**Work to be completed:** From the first line to the last, write out the records exactly, leaving out images.

**Material for the task:**
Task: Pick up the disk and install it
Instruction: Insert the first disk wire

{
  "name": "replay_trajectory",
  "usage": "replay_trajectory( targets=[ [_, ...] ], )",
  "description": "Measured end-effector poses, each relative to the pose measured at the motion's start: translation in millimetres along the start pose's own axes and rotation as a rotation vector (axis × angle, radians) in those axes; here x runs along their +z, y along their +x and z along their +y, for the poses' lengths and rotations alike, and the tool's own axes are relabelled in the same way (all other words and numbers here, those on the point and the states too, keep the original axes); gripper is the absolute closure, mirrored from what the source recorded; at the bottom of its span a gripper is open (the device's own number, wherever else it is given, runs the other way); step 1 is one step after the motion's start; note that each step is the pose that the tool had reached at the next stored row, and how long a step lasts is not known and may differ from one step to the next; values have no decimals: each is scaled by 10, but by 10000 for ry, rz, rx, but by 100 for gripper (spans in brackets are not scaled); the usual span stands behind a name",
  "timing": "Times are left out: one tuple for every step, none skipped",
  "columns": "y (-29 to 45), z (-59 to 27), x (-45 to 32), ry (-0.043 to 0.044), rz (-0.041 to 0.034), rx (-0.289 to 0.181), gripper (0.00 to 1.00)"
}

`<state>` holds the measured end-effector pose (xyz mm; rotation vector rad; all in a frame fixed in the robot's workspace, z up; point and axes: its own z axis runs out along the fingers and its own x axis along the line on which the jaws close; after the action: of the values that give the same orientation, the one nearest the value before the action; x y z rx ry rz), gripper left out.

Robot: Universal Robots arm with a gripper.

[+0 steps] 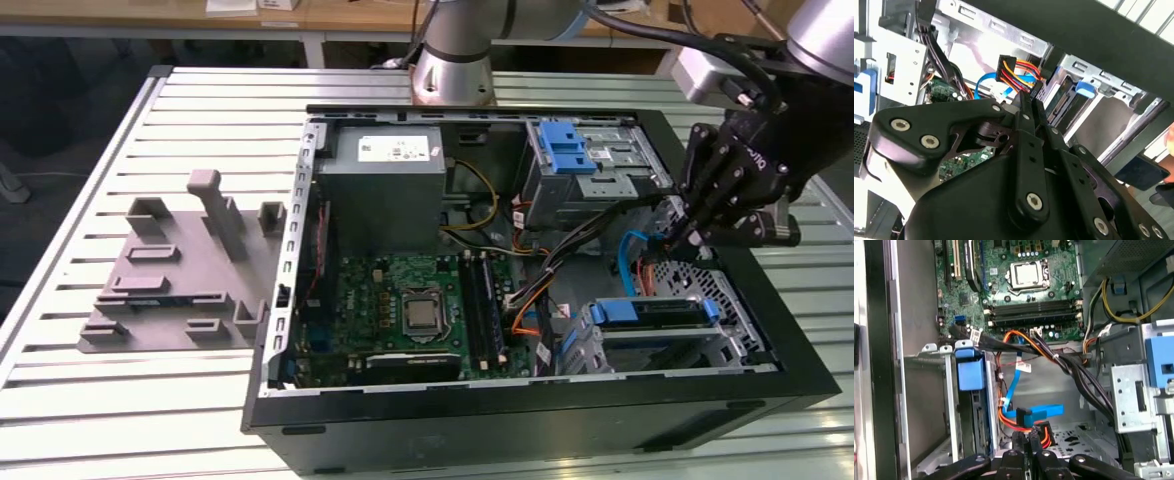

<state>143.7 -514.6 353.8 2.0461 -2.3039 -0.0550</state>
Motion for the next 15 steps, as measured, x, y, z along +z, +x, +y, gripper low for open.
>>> replay_trajectory(
  targets=[
    [2, 4, 0, 16, -1, -4, 84],
    [5, 10, 0, 38, -2, -8, 84],
    [8, 16, 1, 66, -5, -10, 84],
    [9, 21, 1, 93, -9, -12, 84],
    [11, 23, 1, 117, -12, -12, 84],
    [14, 24, 1, 142, -14, -11, 84],
    [17, 25, 1, 174, -17, -11, 84],
    [22, 26, 2, 216, -24, -11, 84],
    [30, 27, 2, 276, -31, -10, 84],
    [41, 31, 3, 349, -39, -9, 84],
    [54, 35, 3, 411, -45, -10, 84],
    [69, 43, 4, 450, -50, -13, 84],
    [83, 55, 5, 478, -54, -18, 84],
    [97, 68, 7, 497, -56, -26, 84],
    [111, 81, 9, 514, -57, -34, 84]
  ],
)
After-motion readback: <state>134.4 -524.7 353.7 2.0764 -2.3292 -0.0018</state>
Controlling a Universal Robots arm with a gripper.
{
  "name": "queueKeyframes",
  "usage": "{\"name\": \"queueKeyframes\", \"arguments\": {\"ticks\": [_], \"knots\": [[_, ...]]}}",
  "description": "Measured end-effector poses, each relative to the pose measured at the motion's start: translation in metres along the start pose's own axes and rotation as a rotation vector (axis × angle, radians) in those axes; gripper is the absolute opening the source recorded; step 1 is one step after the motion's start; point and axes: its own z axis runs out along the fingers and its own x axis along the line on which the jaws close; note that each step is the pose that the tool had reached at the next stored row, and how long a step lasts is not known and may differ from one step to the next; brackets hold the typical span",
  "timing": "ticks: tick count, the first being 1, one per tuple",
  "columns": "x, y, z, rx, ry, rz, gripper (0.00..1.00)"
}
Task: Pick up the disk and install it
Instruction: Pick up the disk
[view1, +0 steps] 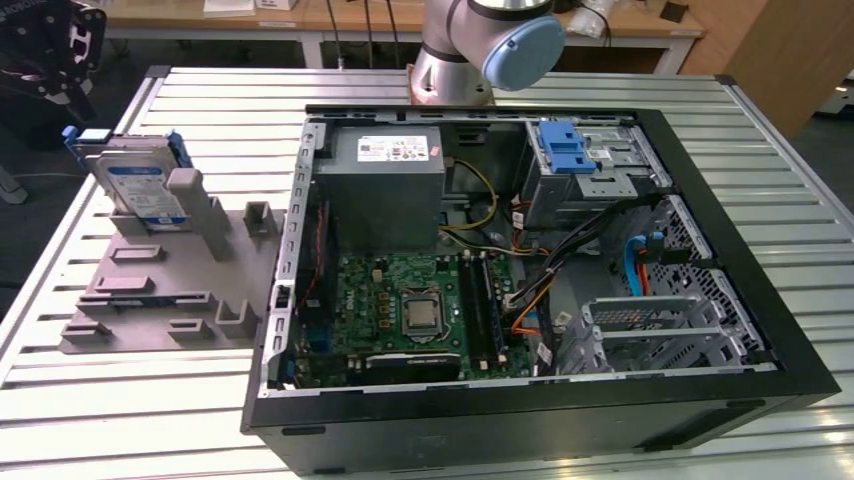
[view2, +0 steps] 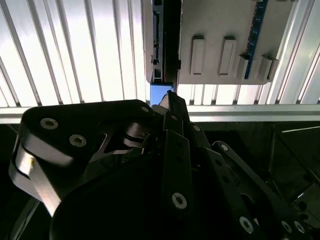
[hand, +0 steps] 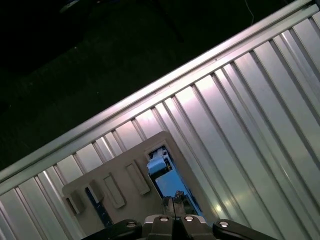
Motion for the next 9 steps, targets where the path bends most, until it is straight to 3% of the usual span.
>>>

**Your solution:**
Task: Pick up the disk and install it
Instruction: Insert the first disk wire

{
  "name": "replay_trajectory",
  "usage": "replay_trajectory( targets=[ [_, ...] ], )",
  "description": "Measured end-effector poses, each relative to the pose measured at the motion's start: translation in millimetres along the start pose's own axes and rotation as a rotation vector (axis × angle, radians) in those axes; here x runs along their +z, y along their +x and z along their +y, for the poses' lengths and rotations alike, and the tool's own axes are relabelled in the same way (all other words and numbers here, those on the point and the states too, keep the original axes); gripper is the absolute closure, mirrored from what the source recorded; at the bottom of its span a gripper is open (the device's own number, wherever else it is given, runs the other way); step 1 is one step after the motion's start; note that each step is the pose that the tool had reached at the next stored row, and how long a step lasts is not known and may differ from one step to the next; values have no decimals: each is scaled by 10, but by 10000 for ry, rz, rx, but by 100 for gripper (spans in brackets are not scaled); the usual span stands behind a name",
  "timing": "Times are left out: one tuple for every step, none skipped",
  "columns": "y (-29 to 45), z (-59 to 27), x (-45 to 32), ry (-0.043 to 0.044), rz (-0.041 to 0.034), rx (-0.289 to 0.181), gripper (0.00 to 1.00)"
}

`<state>` holds the measured end-effector pose (xyz mm; rotation vector rad; all in a frame fixed in the robot's workspace, z up; point and axes: its own z axis runs out along the fingers and its own x axis along the line on which the jaws close; after the action: of the values that give the same orientation, the one nearest the value before the action; x y z rx ry rz), gripper left out.

Robot: Universal Robots arm with a gripper.

[+0 steps] 

<state>143.7 -514.6 353.8 2.0461 -2.3039 -0.0550</state>
Motion for the next 15 steps, as measured, x, y, z along +z, +x, +y, gripper low for open.
>>> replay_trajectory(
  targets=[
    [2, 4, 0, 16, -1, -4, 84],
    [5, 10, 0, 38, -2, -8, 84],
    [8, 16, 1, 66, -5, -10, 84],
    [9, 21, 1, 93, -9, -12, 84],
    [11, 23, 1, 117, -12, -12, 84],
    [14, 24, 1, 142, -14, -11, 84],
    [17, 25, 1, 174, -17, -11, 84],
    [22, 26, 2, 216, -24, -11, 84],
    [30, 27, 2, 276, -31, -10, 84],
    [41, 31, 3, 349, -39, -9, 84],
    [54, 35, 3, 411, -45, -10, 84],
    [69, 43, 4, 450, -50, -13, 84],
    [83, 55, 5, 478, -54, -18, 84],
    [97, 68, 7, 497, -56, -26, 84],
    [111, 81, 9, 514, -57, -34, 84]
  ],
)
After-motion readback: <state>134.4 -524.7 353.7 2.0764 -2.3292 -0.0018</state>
Controlling a Universal Robots arm with a gripper.
{
  "name": "queueKeyframes",
  "usage": "{\"name\": \"queueKeyframes\", \"arguments\": {\"ticks\": [_], \"knots\": [[_, ...]]}}",
  "description": "Measured end-effector poses, each relative to the pose measured at the motion's start: translation in metres along the start pose's own axes and rotation as a rotation vector (axis × angle, radians) in those axes; gripper is the absolute opening the source recorded; step 1 is one step after the motion's start; point and axes: its own z axis runs out along the fingers and its own x axis along the line on which the jaws close; note that each step is the pose that the tool had reached at the next stored row, and how long a step lasts is not known and may differ from one step to the next; brackets hold the typical span",
  "timing": "ticks: tick count, the first being 1, one per tuple",
  "columns": "x, y, z, rx, ry, rz, gripper (0.00..1.00)"
}
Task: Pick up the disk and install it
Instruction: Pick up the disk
[view1, +0 steps] 
[view2, +0 steps] 
[hand, +0 steps] 
Motion for the next 9 steps, targets where the path bends most, until it is straight to 3% of the usual span.
>>>

That concludes the output.